Surrounded by single-family homes and residents watching the scene unfold both, officers testified that they were concerned for their safety and that of bystanders.
Chapman positioned himself between two vehicles in the driveway of 1741 Springtime Court N.E. and turned to face the pursuing officers. Chapman ignored multiple commands to show both his hands and yelled back, “I have a gun.” Chapman refused to drop the weapon. Once Wampler spotted the gun in Chapman’s hand, he fired one shot from the AR-15 hitting Chapman in the head and killing him.
Chapman fell to the ground, but Wampler could see he was still holding onto the silver pistol. Because none of the officers on the scene could determine if Chapman was deceased or playing dead to lure officers into vulnerable positions, Barber ordered the use of a rubber round designed to cause pain but not death.
Officer Eric Hernandez, of the Salem Police Department, was ordered to shoot Chapman with the less-than-lethal round and hit Chapman’s arm dislodging the gun. When Chapman did not respond to the impact, officers approached and requested medical support. He was pronounced dead on the scene.
The .22 caliber handgun had a bullet in the chamber, and was later determined operable. At the scene, law enforcement also recovered Chapman’s backpack and searched it where $541 in cash was recovered. It was the same amount taken from Pizza Hut minutes earlier.
A toxicology screening after his death revealed the presence of methamphetamine, opiates, and THC (the psychoactive component in marijuana) in Chapman’s system.
After the shooting unfolded, Oregon State Police investigated the events and 13 witnesses testified before a grand jury that determined the shooting was justified and lawful on Friday, March 23.
Specifically, the grand jury found that the officers reasonably believed the following:
• Chapman had committed and attempted to commit felonies involving the use or threatened use of physical force against a person;
• Deadly physical force was necessary to defend a peace officer or another person from the use or threatened imminent use of deadly physical force;
• Chapman had committed felonies or attempted to commit felonies and under the totality of the circumstances existing at the time and place, the use of such force was justified, and
• The officers’ lives or personal safety was endangered in the particular circumstances involved.

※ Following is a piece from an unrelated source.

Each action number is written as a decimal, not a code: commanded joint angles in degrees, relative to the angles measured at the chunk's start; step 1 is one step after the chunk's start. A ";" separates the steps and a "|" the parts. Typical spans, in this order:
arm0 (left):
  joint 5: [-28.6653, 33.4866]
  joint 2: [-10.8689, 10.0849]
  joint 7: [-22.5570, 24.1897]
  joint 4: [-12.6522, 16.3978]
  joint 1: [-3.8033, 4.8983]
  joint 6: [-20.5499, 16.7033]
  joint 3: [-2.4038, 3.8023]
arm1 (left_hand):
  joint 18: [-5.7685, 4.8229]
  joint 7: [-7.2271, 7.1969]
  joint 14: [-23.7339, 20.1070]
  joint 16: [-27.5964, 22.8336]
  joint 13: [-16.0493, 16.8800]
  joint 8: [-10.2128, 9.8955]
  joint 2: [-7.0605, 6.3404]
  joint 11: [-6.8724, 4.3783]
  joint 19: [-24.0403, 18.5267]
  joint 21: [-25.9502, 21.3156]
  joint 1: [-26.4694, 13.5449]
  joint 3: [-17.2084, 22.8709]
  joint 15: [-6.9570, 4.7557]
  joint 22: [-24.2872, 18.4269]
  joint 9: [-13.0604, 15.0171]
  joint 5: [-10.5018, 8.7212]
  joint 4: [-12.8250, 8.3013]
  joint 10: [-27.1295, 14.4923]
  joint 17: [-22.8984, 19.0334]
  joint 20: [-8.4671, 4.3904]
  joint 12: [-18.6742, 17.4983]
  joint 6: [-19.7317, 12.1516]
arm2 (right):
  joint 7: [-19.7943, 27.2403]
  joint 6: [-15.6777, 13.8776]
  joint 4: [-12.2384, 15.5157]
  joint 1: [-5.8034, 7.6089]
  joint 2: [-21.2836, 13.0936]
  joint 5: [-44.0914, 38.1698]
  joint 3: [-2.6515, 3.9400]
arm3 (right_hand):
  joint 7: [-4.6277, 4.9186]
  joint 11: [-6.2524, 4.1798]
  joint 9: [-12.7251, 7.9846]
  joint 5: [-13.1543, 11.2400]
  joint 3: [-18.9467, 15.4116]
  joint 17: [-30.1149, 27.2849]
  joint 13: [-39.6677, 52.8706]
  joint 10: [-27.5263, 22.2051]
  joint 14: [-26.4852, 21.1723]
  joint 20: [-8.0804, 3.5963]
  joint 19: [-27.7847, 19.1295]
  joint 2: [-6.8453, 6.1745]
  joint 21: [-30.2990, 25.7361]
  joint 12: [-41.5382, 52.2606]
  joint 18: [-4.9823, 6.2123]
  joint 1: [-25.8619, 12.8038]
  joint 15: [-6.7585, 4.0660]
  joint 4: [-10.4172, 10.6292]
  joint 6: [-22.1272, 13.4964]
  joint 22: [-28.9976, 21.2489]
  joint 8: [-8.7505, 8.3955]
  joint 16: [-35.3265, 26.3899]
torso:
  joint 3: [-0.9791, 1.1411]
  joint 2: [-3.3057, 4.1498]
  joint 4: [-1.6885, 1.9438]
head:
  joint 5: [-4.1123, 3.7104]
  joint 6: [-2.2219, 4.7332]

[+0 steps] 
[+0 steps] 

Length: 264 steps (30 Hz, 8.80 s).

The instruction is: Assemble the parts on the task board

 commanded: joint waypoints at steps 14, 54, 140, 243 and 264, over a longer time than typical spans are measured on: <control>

“We thank the grand jury for their careful review of these very difficult circumstances. We further commend the investigative team. They continue to fulfill the important requirements of the Marion County Use of Force protocol, with skill, integrity, and transparency. To all our law enforcement in Marion County, and in particular, those officers who risked their lives on that day: We are grateful that you continue to protect and serve,” said Marion County District Attorney Walt Beglau.